MIDDLETOWN – Mayor Tony Perry has thanked voters in Middletown who cast a “yes” vote on a public question that proposed an increase in the local open space tax rate.
The public question was on the Nov. 3 ballot and during a Township Committee meeting on Nov. 16, Perry said although the results of the election had not been certified as of that date, the overwhelming majority of “yes” votes assured the passage of the question.
As of Nov. 18, according to results posted on the Monmouth County Clerk’s Office “Monmouth County Votes” web page, 27,789 voters (66.41%) had voted “yes” and 14,054 voters (33.59%) had voted “no” on the public question.
Approximately 99% of the election night mail-in ballots have been processed; approximately 53% of the ADA machine ballots have been processed; and approximately 94% of the provisional ballots that were cast on Election Day have been processed, according to the county clerk’s website.
“I want to thank the voters for an overwhelming victory” on the public question, Perry said. “We are now able to move forward (on open space preservation) … this (decision) gives us added dedicated revenue to preserve farmland, to protect our beaches … This is a big win for our township.”
The mayor said many individuals and groups in Middletown came together “for bipartisan support of the ballot question.”
By way of history on Middletown’s open space preservation efforts, in 1998, voters in the municipality approved the creation and funding of a local open space trust fund with a tax rate of 1 cent per $100 of equalized valuation.
In 2002, voters supported an increase in the open space tax rate to 2 cents per $100 of equalized valuation.
On Nov. 3, municipal officials asked Middletown’s voters to consider an increase in the open space tax rate to 3 cents per $100 of equalized valuation.
In 2020, the average home in Middletown is assessed at about $448,000. With an open space tax rate of 2 cents per $100 of valuation, the owner of that home paid about $90 into the open space trust fund this year.

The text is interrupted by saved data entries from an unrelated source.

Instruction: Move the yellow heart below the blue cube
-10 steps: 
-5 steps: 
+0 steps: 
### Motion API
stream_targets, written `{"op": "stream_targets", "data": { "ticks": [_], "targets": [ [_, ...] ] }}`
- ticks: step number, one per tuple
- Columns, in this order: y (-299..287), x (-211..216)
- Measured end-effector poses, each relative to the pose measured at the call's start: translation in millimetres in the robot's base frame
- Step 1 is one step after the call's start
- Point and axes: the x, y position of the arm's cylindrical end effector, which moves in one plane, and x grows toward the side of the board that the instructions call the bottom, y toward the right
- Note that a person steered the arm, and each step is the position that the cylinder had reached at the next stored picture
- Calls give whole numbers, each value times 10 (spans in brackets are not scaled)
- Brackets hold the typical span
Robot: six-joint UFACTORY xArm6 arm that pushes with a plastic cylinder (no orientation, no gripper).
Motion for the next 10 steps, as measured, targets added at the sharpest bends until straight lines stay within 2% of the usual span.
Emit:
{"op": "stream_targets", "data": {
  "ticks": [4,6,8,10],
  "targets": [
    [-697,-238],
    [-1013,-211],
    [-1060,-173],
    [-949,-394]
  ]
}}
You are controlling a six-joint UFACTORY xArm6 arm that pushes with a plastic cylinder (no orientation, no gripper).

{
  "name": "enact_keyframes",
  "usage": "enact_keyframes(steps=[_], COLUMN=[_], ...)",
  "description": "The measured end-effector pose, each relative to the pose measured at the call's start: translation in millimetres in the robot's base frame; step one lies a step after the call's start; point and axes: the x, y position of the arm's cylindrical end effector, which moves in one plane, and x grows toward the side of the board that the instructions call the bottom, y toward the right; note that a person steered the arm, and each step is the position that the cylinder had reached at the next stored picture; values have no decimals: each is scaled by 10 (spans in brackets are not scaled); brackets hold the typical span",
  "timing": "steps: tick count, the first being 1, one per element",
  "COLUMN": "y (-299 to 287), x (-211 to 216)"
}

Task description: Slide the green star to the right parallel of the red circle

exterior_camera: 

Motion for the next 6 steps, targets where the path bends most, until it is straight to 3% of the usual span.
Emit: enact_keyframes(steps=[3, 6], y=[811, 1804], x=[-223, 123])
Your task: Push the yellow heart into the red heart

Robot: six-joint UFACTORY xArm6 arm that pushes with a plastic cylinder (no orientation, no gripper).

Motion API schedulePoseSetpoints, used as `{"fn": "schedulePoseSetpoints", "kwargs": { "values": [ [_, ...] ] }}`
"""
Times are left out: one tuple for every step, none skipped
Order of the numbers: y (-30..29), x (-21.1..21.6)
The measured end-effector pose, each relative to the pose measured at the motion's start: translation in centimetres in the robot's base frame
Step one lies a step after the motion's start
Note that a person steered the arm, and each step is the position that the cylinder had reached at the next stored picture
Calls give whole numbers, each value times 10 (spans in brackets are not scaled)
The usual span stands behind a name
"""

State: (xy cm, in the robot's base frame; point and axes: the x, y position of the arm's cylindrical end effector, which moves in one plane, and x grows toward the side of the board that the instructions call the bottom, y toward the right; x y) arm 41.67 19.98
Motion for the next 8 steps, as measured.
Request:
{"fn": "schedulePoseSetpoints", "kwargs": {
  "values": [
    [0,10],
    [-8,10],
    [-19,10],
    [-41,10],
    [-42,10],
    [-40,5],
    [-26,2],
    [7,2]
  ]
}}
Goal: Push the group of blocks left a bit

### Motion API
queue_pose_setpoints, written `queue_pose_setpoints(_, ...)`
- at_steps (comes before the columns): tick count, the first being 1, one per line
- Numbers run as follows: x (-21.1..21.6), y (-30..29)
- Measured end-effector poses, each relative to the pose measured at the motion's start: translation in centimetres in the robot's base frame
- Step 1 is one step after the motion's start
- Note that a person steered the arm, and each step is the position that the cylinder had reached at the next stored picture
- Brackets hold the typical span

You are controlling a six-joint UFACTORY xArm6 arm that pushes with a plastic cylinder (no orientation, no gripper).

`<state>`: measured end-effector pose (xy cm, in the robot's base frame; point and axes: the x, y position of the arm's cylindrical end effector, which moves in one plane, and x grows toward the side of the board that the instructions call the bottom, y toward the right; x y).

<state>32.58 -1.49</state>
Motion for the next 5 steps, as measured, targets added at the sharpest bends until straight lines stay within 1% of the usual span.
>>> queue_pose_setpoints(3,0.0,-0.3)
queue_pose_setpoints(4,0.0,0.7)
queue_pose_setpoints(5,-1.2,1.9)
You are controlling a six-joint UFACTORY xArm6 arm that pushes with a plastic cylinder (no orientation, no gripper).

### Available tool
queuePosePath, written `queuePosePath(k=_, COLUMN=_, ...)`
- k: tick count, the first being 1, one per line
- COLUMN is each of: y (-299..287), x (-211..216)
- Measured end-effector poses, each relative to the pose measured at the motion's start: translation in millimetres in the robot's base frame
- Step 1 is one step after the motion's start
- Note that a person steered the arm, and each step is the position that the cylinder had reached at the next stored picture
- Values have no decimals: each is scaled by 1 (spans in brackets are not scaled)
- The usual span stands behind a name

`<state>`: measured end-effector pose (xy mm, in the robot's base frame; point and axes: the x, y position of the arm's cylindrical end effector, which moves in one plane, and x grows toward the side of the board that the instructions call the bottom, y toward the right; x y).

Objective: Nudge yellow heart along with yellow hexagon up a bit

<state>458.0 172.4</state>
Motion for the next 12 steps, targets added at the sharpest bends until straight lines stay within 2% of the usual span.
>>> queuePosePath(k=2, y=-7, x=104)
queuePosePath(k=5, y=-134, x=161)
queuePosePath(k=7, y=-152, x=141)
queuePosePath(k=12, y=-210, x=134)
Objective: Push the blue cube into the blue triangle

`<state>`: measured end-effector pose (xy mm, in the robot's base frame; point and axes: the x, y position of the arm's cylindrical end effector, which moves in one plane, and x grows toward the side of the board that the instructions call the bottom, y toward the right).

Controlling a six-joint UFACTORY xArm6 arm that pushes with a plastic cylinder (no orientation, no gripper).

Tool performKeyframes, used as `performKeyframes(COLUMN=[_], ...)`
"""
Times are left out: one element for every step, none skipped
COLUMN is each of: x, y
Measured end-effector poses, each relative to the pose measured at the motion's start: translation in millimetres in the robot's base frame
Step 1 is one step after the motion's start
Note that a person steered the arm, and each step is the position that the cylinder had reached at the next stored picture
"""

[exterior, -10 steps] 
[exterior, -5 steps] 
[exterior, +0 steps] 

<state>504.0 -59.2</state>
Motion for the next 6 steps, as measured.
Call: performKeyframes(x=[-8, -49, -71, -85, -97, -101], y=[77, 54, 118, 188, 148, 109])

Raising the open space tax rate to 3 cents per $100 of valuation, as proposed in the ballot question, will increase that homeowner’s payment into the open space trust fund to about $135 on a $448,000 assessment in 2021.
The open space tax rate that property owners pay generates revenue that supports the Middletown Open Space, Recreation, Floodplain Protection, and Farmland and Historic Preservation Trust Fund.
Because the proposed increase has been approved by voters, the Township Committee will hold a public hearing to determine the allocation of the increased proceeds generated by the open space tax to the open space trust fund.
Municipal officials have said money that is raised by Middletown’s open space tax helps to pay for the acquisition of and improvements to open space and parkland properties.
Perry said, “I am grateful to the voters who supported this incredibly important initiative. We all want to ensure our children and grandchildren inherit the Middletown we enjoy today. Discussions for purchasing well-known properties in every section of Middletown are already underway and with this approval these acquisitions are now possible.”
In the race for two three-year terms on the Township Committee, Republicans Patricia Snell and Ryan Clarke are headed for victories.
As of Nov. 18, Snell had 26,154 votes and Clarke had 25,704 votes to lead Democrats Marguerite Stocker, with 16,049 votes, and Brian Penschow, with 15,590 votes. Snell was the only incumbent in the race.
During the Nov. 16 committee meeting, Perry congratulated Snell and Clarke for winning the seats on the governing body and he thanked all of the candidates for “stepping up” to run in the election to serve Middletown.
Perry thanked Deputy Mayor Anthony Fiore for his 12 years of service on the governing body. Fiore’s term will end on Dec. 31.